### Instructions for the task:
All of the entries below need repeating exactly, apart from their images.

### Raw data:

<<<<

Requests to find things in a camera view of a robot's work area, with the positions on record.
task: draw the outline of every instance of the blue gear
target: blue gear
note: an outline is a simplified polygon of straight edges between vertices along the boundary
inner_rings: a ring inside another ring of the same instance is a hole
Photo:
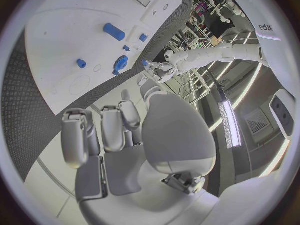
[[[126,68],[128,64],[128,57],[127,56],[120,56],[117,61],[114,63],[114,70],[112,72],[113,75],[118,76],[120,73],[119,71]]]

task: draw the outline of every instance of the logo
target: logo
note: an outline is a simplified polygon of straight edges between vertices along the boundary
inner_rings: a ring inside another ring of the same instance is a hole
[[[260,30],[273,31],[272,27],[270,25],[266,25],[266,24],[264,24],[263,26],[259,25],[259,28],[260,28]]]

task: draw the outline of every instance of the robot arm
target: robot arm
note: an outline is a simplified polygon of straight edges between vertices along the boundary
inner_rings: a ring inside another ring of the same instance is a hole
[[[208,49],[193,49],[173,53],[172,50],[164,54],[168,63],[146,61],[143,63],[146,71],[159,83],[165,83],[174,74],[182,74],[191,69],[207,66],[211,62],[232,62],[235,59],[256,61],[269,67],[260,44],[220,44]]]

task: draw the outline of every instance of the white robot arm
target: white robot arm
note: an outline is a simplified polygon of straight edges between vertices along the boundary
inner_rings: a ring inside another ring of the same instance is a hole
[[[164,57],[167,61],[165,63],[143,62],[146,71],[159,83],[165,83],[174,74],[180,75],[191,69],[202,68],[214,61],[232,62],[240,59],[260,62],[269,67],[260,44],[223,43],[208,49],[193,49],[176,53],[169,50]]]

>>>>

### Response area:
Requests to find things in a camera view of a robot's work area, with the positions on record.
task: draw the outline of every instance of the blue gear
target: blue gear
note: an outline is a simplified polygon of straight edges between vertices along the boundary
inner_rings: a ring inside another ring of the same instance is a hole
Photo:
[[[126,68],[128,64],[128,57],[127,56],[120,56],[117,61],[114,63],[114,70],[112,72],[113,75],[118,76],[120,73],[119,71]]]

task: draw the outline of every instance of the logo
target: logo
note: an outline is a simplified polygon of straight edges between vertices along the boundary
inner_rings: a ring inside another ring of the same instance is a hole
[[[260,30],[273,31],[272,27],[270,25],[266,25],[266,24],[264,24],[263,26],[259,25],[259,28],[260,28]]]

task: draw the outline of every instance of the robot arm
target: robot arm
note: an outline is a simplified polygon of straight edges between vertices along the boundary
inner_rings: a ring inside another ring of the same instance is a hole
[[[208,49],[193,49],[173,53],[172,50],[164,54],[168,63],[146,61],[143,63],[146,71],[159,83],[165,83],[174,74],[182,74],[191,69],[207,66],[211,62],[232,62],[235,59],[256,61],[269,67],[260,44],[220,44]]]

task: draw the outline of every instance of the white robot arm
target: white robot arm
note: an outline is a simplified polygon of straight edges between vertices along the boundary
inner_rings: a ring inside another ring of the same instance is a hole
[[[164,57],[167,61],[165,63],[143,62],[146,71],[159,83],[165,83],[174,74],[180,75],[191,69],[202,68],[214,61],[232,62],[240,59],[260,62],[269,67],[260,44],[223,43],[208,49],[193,49],[176,53],[169,50]]]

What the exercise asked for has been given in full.